Just confirmed I will be working with a professional UX designer starting later this week to figure out how to improve the joinmastodon.org onboarding flow.

Jon Leibowitz

@Gargron unsolicited advice but I think that you should have trademarked "Mastodon" much earlier in the game. Now you have sites using different top-level domains that all purport to be "Mastodon" and it's a huge source of confusion.

Jon Leibowitz

@Gargron At least with a trademark you could have a bit more control over that.

Eugen Rochko

@jon Eh I dunno about that, defending a trademark is a lot of ongoing (lawyer) work, constant vigilance, if you fail to do so once you lose the trademark

Jon Leibowitz

@Gargron bringing this back up, imo you *really* should consider enforcing your ownership of your software's branding - people are spinning up instances with confusingly similar names to your own instances. example:

reddit.com/r/Mastodon/comments

See if you can get someone from one of the free software associations (like @conservancy) to advise you on your rights here.

Eugen Rochko

@jon @conservancy I don’t think anything can be done. It’s not like I could buy up all similar domains. The ship has sailed in 2017 when mastodon.cloud, mastodon.network, mastodon.xyz etc have popped up.

Jon Leibowitz

@Gargron I'm not a lawyer but I don't think the ship has sailed. You still hold the rights as the creator of the project, but if you do do not assert them it would dilute your branding. It all depends on jurisdiction as well. Consulting a lawyer would be your best bet.

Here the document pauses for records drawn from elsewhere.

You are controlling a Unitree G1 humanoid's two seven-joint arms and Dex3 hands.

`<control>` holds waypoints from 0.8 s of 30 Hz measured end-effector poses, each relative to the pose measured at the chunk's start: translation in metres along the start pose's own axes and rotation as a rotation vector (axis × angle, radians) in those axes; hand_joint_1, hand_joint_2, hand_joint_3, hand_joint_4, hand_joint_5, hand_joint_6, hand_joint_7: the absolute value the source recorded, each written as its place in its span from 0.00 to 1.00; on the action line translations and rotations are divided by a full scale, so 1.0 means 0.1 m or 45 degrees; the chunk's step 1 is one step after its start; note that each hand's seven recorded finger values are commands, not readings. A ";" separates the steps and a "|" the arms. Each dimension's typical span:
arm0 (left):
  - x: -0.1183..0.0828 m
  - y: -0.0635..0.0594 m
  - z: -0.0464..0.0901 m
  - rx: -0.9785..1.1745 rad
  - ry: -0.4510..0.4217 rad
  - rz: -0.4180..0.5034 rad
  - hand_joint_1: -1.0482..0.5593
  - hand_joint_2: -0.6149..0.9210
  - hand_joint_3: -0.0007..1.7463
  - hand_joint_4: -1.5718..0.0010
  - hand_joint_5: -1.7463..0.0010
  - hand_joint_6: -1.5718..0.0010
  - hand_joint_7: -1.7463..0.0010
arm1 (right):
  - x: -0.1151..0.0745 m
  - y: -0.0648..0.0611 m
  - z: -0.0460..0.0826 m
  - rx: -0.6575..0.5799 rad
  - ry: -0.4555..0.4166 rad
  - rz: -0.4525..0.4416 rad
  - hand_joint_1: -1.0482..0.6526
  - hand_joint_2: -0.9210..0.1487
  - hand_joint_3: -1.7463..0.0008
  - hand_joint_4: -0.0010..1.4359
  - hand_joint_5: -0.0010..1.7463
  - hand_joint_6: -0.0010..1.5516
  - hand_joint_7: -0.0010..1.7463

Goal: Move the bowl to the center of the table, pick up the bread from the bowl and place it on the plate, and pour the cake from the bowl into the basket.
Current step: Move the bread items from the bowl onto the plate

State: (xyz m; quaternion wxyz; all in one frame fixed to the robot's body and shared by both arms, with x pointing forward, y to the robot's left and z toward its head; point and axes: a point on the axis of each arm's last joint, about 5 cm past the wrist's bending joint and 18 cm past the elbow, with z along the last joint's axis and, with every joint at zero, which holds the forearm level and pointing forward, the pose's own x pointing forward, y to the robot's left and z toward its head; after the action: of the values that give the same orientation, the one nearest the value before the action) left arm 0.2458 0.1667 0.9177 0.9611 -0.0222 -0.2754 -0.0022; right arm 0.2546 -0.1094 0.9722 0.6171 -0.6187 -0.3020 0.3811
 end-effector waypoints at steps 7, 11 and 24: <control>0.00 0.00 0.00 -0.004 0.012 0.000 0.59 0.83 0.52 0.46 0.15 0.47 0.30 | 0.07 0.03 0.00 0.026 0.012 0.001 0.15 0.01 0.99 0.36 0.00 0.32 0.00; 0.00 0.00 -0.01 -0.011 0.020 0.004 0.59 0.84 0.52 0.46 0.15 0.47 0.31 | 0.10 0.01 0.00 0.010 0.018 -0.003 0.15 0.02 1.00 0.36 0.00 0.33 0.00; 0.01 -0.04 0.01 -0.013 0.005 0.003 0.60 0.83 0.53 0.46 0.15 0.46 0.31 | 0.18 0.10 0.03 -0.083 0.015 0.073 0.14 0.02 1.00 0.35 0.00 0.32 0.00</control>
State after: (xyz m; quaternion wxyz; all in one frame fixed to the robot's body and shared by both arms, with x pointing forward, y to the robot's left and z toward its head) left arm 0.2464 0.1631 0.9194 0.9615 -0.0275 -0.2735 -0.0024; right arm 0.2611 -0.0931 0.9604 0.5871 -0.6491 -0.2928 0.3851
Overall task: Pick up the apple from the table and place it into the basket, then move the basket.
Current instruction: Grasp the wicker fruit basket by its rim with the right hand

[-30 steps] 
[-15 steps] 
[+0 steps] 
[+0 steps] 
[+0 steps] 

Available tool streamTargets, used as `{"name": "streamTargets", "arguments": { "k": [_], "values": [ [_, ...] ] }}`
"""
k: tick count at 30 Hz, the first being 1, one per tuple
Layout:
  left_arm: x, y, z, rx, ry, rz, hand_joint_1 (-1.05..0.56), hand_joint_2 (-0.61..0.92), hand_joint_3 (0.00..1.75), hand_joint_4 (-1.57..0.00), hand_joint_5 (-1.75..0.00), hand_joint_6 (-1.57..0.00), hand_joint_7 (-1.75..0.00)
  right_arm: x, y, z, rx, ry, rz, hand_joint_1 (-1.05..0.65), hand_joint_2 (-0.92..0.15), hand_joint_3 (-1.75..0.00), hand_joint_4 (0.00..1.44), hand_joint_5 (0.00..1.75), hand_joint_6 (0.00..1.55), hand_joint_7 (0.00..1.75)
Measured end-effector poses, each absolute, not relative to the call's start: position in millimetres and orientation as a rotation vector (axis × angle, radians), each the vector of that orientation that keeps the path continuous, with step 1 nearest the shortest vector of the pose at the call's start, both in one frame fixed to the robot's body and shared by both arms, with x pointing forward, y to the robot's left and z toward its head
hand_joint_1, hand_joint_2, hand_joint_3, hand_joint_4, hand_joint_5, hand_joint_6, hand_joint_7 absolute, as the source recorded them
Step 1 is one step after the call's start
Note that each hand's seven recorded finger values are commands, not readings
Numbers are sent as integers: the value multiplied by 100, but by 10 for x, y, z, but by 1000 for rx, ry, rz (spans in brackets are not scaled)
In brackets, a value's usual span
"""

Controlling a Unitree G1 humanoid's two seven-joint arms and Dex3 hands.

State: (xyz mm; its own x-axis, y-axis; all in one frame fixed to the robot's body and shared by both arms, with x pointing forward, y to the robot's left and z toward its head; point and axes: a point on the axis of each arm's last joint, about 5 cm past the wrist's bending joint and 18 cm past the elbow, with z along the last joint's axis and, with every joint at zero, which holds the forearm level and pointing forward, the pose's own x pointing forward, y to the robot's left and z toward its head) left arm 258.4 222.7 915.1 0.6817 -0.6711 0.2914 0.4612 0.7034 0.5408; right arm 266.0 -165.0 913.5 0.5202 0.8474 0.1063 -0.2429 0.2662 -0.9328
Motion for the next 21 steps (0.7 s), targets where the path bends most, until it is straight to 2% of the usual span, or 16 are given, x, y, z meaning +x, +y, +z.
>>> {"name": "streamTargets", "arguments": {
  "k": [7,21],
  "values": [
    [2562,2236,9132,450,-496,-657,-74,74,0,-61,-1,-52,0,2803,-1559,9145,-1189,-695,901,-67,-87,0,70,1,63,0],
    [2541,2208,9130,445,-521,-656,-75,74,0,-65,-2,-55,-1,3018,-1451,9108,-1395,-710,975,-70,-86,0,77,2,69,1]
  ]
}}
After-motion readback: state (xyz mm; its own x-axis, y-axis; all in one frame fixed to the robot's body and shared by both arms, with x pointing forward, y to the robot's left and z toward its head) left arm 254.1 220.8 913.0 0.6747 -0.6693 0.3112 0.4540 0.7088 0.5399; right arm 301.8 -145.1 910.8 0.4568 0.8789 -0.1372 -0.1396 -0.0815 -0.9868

On the other hand, you don't want to burn your goodwill with your community either and choosing to enforce your naming rights may be seen in a bad light. You can probably get free advice from folks in the community though.

Antti Riikola

@Gargron Well... metrics are important but what you described is more like b-2-c POV, to get users to buy/spend money on products they are offered. Those things are more for marketing (and advertising?) to measure website effectivity to influence a user. Placing a simple tracking (ie. GA or similar) to see if onboarding works or not ie. if joinmastodon feeds signups or not.
UX is a discipline to make our sites to communicate our message effectively, to make our user return to use our service.